WORKING DATA:
* * * * * * *

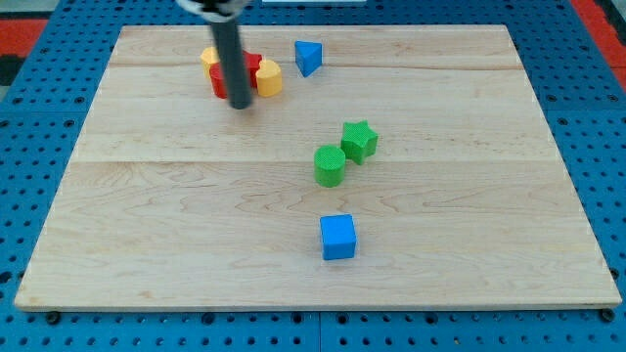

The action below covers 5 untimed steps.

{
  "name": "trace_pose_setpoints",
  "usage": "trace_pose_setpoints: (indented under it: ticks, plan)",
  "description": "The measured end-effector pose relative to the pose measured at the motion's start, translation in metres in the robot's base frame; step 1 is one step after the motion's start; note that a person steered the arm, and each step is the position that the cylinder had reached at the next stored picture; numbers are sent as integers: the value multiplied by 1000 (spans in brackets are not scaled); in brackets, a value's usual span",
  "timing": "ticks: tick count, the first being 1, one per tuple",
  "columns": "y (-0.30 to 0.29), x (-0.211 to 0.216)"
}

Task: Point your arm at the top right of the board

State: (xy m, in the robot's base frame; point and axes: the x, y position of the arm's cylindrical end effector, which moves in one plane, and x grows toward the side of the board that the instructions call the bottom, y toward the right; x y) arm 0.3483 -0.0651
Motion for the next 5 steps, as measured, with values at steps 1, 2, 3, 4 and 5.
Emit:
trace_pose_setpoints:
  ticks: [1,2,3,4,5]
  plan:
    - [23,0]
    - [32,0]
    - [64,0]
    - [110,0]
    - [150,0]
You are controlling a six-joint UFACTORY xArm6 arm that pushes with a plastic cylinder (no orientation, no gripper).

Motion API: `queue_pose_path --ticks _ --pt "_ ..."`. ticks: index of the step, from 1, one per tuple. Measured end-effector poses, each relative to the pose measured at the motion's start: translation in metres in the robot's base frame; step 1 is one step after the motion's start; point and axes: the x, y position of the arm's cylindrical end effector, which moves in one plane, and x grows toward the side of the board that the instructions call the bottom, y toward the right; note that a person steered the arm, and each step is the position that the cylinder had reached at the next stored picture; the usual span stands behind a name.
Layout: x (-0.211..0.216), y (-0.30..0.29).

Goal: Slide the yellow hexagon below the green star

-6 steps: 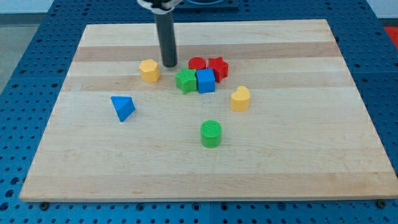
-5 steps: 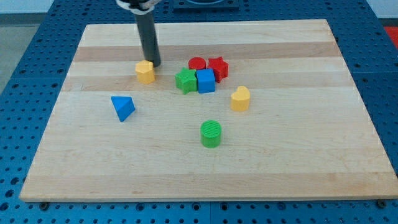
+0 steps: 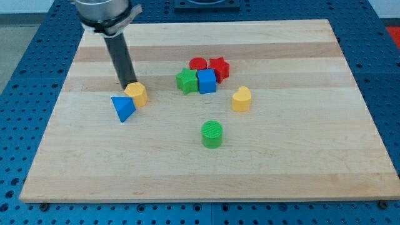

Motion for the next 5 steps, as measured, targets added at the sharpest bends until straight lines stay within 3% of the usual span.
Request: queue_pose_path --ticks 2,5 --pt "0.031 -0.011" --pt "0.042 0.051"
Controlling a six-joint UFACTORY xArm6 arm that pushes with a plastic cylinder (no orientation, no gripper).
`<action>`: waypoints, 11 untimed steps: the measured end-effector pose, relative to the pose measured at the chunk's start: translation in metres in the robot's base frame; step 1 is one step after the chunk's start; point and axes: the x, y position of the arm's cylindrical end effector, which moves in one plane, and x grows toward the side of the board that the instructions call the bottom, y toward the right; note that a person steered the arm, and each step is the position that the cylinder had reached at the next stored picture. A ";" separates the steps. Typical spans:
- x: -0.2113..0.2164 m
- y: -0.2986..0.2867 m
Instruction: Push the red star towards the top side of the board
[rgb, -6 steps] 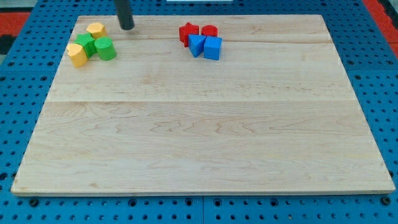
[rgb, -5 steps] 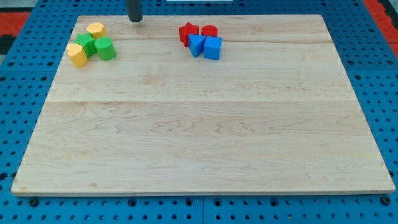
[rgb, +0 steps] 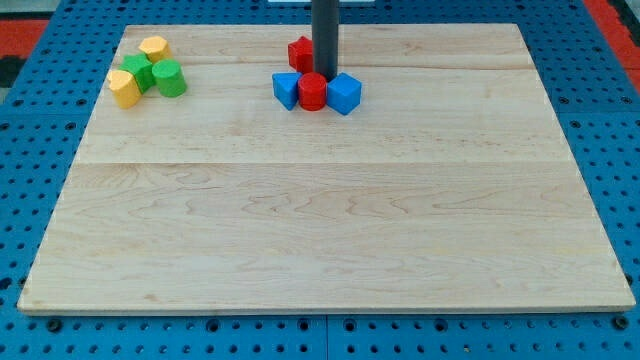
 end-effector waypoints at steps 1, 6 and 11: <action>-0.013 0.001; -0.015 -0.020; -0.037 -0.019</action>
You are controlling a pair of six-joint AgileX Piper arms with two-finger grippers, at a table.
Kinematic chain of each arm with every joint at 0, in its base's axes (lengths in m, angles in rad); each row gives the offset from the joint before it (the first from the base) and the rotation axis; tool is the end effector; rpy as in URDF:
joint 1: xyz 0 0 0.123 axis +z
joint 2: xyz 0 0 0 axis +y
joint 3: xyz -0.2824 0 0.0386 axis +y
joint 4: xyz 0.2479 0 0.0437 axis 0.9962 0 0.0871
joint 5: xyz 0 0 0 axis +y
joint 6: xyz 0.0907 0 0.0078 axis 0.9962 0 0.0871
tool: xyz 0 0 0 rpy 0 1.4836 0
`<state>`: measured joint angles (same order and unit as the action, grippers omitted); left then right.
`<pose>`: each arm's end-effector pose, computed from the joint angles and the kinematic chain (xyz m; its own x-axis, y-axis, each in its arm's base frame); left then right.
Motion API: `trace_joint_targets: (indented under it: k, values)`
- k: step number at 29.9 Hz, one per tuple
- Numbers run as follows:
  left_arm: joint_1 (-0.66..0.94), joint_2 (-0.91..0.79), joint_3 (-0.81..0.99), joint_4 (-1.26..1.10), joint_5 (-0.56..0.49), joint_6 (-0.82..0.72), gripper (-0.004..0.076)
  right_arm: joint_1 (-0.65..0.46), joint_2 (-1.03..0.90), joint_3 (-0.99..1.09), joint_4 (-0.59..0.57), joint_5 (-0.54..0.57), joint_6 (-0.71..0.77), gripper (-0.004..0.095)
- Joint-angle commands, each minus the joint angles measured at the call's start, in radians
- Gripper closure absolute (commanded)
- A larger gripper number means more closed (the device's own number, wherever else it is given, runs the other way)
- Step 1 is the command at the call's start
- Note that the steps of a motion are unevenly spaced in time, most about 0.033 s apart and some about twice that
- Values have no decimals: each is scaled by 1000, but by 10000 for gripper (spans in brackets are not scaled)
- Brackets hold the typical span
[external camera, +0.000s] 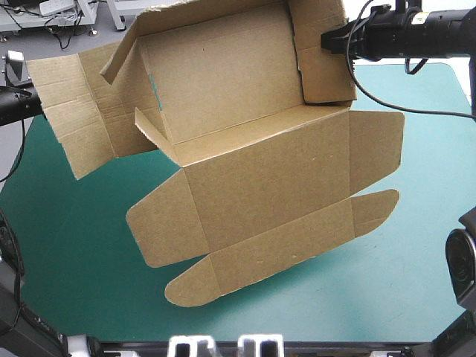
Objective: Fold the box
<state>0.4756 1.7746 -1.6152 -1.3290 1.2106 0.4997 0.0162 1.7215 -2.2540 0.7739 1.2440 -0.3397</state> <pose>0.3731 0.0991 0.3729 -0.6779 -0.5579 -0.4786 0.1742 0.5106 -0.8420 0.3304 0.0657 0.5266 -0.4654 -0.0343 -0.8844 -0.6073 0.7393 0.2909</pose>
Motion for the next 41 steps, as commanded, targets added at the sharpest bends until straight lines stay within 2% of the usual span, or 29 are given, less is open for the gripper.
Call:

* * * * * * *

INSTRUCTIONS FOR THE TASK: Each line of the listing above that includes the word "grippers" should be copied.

EXPECTED ANSWER:
You are controlling a pair of six-joint AgileX Piper arms with two-finger grippers, at a table.
`<state>`: measured joint angles (same order and unit as the action, grippers omitted); left then right.

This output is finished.